Monday, August 30, 2010

Upcycled Baby Food Jars (A Craft Project!)

It is currently 94 degrees at my sunny Virginia home, and I am inside wearing long sleeves and long pants, socks and shoes, because it is all I can do to keep from scratching at the excessive amount of mosquito bites I received over the weekend. Ahhhhh nature. Have any anti-itch remedies? I've heard that toothpaste works well, but you don't necessarily want to use it because of the flouride content getting into your bloodstream(which is the same reason you spit it out instead of swallowing it). I'm really looking forward to my husband coming home with some Benadryl. Thank God for modern medicine, and for not placing me on this earth 100+ years ago.

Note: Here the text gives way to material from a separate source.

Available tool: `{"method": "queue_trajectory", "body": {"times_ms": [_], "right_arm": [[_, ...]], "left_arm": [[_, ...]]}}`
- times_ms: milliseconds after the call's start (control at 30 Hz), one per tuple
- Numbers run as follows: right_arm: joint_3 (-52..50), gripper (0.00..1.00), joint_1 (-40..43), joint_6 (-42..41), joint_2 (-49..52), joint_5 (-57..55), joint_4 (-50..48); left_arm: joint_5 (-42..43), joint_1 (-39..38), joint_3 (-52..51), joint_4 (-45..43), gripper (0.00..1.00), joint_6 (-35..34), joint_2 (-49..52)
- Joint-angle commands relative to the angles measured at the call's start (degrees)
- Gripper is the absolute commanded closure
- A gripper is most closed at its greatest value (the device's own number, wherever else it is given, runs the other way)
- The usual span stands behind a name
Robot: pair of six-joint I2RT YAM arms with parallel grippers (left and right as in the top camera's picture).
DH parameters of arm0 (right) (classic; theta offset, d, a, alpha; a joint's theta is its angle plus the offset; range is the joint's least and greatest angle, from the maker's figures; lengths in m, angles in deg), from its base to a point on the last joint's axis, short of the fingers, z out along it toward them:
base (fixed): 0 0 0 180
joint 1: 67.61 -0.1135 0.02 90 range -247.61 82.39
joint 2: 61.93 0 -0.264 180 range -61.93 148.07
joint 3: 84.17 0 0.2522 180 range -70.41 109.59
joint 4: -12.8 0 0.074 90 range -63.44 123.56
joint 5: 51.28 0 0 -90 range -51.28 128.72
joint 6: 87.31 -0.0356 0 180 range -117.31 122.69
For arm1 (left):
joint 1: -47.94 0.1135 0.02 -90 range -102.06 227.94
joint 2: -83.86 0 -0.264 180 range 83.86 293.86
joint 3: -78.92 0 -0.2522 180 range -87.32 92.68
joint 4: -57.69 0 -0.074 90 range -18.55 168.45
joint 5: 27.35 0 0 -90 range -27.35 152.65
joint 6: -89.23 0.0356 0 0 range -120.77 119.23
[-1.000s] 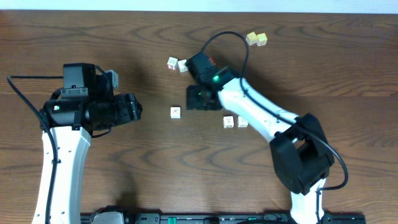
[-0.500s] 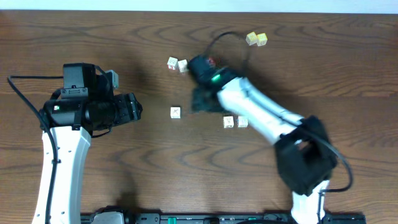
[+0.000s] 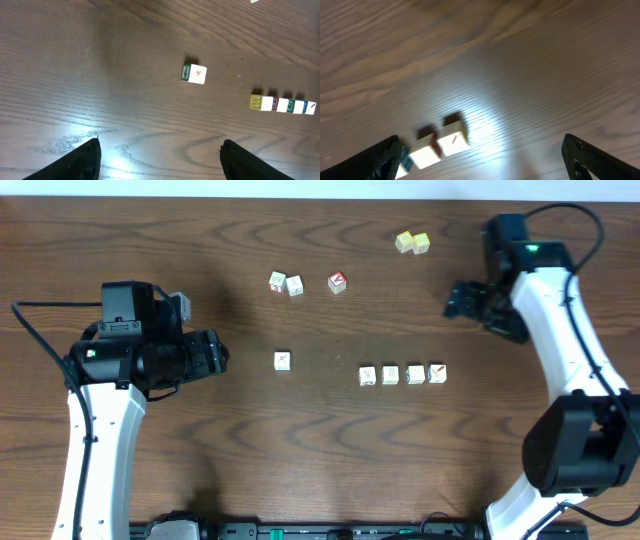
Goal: Lift 5 blocks
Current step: 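Open the right gripper and retract the right arm to the upper right, then move the left gripper down onto the number-4 block and grasp it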
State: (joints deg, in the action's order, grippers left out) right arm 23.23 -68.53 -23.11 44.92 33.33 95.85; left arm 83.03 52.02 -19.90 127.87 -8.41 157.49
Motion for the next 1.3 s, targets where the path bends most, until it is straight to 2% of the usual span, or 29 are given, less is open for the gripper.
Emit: {"method": "queue_trajectory", "body": {"times_ms": [0,100,133,167,233,333,367,633,767,833,900,1033,1167,1267], "right_arm": [[0.3,0.01,4.7,5.3,0.0,-0.1,-0.6],[0.3,0.01,7.7,7.3,0.0,4.1,-0.6],[0.2,0.06,8.5,9.1,0.0,6.5,-0.6],[-0.1,0.14,9.2,11.2,0.0,9.1,-0.6],[-0.8,0.4,10.3,14.3,0.0,12.6,-0.6],[-2.6,0.94,11.1,14.7,0.0,13.4,-1.0],[-3.3,0.98,11.2,14.7,0.0,13.4,-1.1],[-11.5,0.99,11.2,14.5,0.0,13.1,-5.8],[-13.9,0.99,11.2,12.9,0.0,13.1,-8.0],[-14.0,0.99,11.2,12.9,0.0,13.2,-8.3],[-14.0,0.99,11.2,13.0,0.0,13.2,-8.3],[-14.0,0.96,11.2,13.0,0.0,13.4,-8.2],[-14.0,0.9,10.5,11.0,0.0,13.4,-8.2],[-14.0,0.89,9.5,10.4,0.0,13.4,-8.2]], "left_arm": [[-0.5,0.3,1.2,0.1,0.24,0.4,0.1],[-0.5,0.3,1.2,-1.1,0.24,0.3,0.1],[-0.5,0.3,1.2,-1.7,0.23,0.3,0.1],[-0.5,0.3,1.2,-1.9,0.23,0.3,0.1],[-0.5,0.3,1.2,-1.9,0.23,0.3,0.1],[0.1,0.2,1.2,-3.4,0.24,-2.6,0.1],[0.1,0.2,1.2,-3.8,0.24,-3.7,0.1],[0.1,0.2,1.2,-4.4,0.23,-5.2,0.1],[1.1,0.2,1.2,-3.7,0.24,-11.7,0.1],[1.6,0.2,1.2,-3.0,0.24,-12.3,0.1],[1.6,0.2,1.2,-4.3,0.37,-13.5,0.2],[1.1,-1.0,1.0,-6.1,0.46,-15.2,2.1],[-0.1,-3.9,1.0,-8.3,0.65,-15.2,7.5],[-0.2,-5.7,1.0,-10.9,0.8,-15.2,12.2]]}}
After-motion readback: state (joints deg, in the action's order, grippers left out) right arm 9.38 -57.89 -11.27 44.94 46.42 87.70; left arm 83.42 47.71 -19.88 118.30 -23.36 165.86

Yesterday afternoon I was feeling slightly more motivated than usual and decided to upcycle some baby food jars. Upcycling is a type of recycling that consists of turning something disposable (like used baby food jars) into something of higher value. I'm a huge fan of recycling and keeping the world a greener place, so most of our jars end up at the local recycling center, but baby food jars can be used for so many things! Yesterday I decided to upcycle and repurpose a few. Here's a fun and super easy project that can be done in minutes with a few simple items. A great project to do with kids, too!




The supply list:
  1. Mod Podge = the world's greatest all-in-one crafting glue. This stuff is genius and can be used for almost anything. The term "Mod Podge" stands for "Modern Decoupage" and this item should be an item on every crafter's list. I have used it on everything from wooden decoupage to sealing fully finished puzzles to be framed. A good sized jar retails for about $6-$8 and can be found most craft stores like Michael's.
  2. Baby food jars. Any jar will work really, depending on what size you like!
  3. A single piece of tissue paper. Any tissue paper will work. You can cut clean lines or, as I prefer, just rip random pieces and use whatever abstract pieces you come up with.
  4. Paintbrush for Mod Podge
  5. Curious kitty not required.
Basically all you do is paint some Mod Podge on the jar, lay down your tissue, and paint some Mod Podge over top! It's not rocket science so I can hardly take credit for this project.

Here are how mine turned out. Great for pens, pencils, spoons, buttons, paper clips, anything you want! Keep the lids and create a bank for your child, or fill with beans to create a musical shaker.




1 comment:

  1. These look neat! Great job, love the colors.